The expected output is the set of lines below beginning at the one that contains "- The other" and ending at the final line, reproduced exactly.

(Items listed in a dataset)
______

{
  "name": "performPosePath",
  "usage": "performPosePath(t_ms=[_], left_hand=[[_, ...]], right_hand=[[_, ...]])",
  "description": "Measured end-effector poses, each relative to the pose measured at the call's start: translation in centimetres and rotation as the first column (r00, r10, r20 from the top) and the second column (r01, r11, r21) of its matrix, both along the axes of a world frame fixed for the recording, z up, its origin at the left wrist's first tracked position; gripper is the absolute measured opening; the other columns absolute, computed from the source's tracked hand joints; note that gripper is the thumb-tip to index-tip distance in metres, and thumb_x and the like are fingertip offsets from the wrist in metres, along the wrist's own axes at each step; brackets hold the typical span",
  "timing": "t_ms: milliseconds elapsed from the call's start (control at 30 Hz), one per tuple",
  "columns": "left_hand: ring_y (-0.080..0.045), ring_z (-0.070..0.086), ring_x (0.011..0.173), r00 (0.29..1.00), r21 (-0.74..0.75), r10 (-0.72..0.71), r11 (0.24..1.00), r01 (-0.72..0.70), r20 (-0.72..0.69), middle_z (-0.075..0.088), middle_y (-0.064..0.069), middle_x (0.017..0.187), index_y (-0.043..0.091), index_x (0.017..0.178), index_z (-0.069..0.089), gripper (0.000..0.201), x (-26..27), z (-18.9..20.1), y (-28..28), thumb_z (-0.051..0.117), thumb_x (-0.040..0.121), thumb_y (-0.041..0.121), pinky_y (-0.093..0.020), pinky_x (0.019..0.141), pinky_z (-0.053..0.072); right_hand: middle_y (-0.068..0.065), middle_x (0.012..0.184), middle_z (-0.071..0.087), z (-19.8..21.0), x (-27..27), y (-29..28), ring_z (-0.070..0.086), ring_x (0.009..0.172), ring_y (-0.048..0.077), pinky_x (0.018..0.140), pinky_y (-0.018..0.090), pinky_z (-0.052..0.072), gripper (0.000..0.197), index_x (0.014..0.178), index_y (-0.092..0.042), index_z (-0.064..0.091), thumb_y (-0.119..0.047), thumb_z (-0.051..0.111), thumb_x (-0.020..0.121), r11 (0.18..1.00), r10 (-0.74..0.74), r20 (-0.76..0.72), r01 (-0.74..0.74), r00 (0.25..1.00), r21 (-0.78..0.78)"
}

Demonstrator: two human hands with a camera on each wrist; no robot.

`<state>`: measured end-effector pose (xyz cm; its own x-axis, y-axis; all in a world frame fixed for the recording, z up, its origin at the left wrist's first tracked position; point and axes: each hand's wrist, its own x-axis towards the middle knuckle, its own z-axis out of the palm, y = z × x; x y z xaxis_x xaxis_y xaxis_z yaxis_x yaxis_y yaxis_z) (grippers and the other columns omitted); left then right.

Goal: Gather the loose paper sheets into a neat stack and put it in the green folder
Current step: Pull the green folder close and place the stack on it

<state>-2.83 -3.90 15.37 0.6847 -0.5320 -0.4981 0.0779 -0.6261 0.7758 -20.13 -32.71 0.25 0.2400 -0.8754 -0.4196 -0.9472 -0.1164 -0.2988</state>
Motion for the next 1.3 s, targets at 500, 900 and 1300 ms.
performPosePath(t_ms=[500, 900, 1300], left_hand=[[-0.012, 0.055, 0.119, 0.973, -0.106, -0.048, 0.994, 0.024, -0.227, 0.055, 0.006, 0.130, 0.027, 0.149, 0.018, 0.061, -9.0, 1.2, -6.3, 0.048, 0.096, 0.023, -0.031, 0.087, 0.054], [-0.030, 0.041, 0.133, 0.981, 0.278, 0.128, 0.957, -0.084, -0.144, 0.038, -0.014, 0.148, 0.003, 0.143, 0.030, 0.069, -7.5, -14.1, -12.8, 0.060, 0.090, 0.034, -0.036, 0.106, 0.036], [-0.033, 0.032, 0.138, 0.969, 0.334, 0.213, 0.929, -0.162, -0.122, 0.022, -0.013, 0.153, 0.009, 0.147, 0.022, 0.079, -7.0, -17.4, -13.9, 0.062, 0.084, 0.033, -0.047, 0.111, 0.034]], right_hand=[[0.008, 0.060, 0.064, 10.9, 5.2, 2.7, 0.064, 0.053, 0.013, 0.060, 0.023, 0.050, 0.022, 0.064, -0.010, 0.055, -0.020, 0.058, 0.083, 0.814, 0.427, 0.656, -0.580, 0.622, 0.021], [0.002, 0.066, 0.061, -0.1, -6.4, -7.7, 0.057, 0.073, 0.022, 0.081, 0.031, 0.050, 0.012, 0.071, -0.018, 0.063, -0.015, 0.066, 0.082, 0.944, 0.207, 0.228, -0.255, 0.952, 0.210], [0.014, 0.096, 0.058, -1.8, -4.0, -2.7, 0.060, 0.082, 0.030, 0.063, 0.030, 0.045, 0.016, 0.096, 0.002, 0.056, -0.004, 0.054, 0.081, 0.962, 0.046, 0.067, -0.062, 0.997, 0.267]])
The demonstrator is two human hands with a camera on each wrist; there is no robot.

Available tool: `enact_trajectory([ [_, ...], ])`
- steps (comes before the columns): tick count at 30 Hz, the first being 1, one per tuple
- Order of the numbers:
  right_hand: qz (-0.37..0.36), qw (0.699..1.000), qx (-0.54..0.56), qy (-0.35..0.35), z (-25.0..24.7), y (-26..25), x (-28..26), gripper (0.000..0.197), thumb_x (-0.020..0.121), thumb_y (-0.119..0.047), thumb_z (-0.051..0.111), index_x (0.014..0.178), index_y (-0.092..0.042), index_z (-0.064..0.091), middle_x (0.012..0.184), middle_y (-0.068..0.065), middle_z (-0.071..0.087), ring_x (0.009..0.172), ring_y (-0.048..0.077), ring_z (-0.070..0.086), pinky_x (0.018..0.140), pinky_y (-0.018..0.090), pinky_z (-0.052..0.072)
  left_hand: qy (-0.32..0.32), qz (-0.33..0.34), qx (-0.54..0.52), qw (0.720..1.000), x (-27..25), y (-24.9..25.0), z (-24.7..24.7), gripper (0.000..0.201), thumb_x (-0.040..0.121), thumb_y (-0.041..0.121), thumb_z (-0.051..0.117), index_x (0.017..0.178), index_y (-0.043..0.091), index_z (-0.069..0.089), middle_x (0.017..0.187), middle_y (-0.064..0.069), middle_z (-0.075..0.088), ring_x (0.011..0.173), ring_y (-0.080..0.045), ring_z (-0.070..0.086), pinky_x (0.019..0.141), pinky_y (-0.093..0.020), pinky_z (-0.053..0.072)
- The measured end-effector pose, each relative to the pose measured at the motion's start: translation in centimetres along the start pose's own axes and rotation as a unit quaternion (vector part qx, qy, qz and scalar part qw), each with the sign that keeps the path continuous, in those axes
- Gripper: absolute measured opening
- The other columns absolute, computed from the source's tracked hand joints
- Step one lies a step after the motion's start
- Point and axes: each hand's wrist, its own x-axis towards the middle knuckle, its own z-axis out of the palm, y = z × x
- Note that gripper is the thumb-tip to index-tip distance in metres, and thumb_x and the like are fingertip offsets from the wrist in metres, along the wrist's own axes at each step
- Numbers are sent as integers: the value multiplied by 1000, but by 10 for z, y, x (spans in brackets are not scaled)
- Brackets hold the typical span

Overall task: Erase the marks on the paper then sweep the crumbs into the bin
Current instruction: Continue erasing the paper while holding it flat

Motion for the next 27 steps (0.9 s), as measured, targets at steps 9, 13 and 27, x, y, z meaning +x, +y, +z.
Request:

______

*THE COMPLETED TASK*.
- The other columns absolute, computed from the source's tracked hand joints
- Step one lies a step after the motion's start
- Point and axes: each hand's wrist, its own x-axis towards the middle knuckle, its own z-axis out of the palm, y = z × x
- Note that gripper is the thumb-tip to index-tip distance in metres, and thumb_x and the like are fingertip offsets from the wrist in metres, along the wrist's own axes at each step
- Numbers are sent as integers: the value multiplied by 1000, but by 10 for z, y, x (spans in brackets are not scaled)
- Brackets hold the typical span

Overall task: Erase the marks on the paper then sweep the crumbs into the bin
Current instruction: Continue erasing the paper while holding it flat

Motion for the next 27 steps (0.9 s), as measured, targets at steps 9, 13 and 27, x, y, z meaning +x, +y, +z.
Request:

This answer has now been given in full.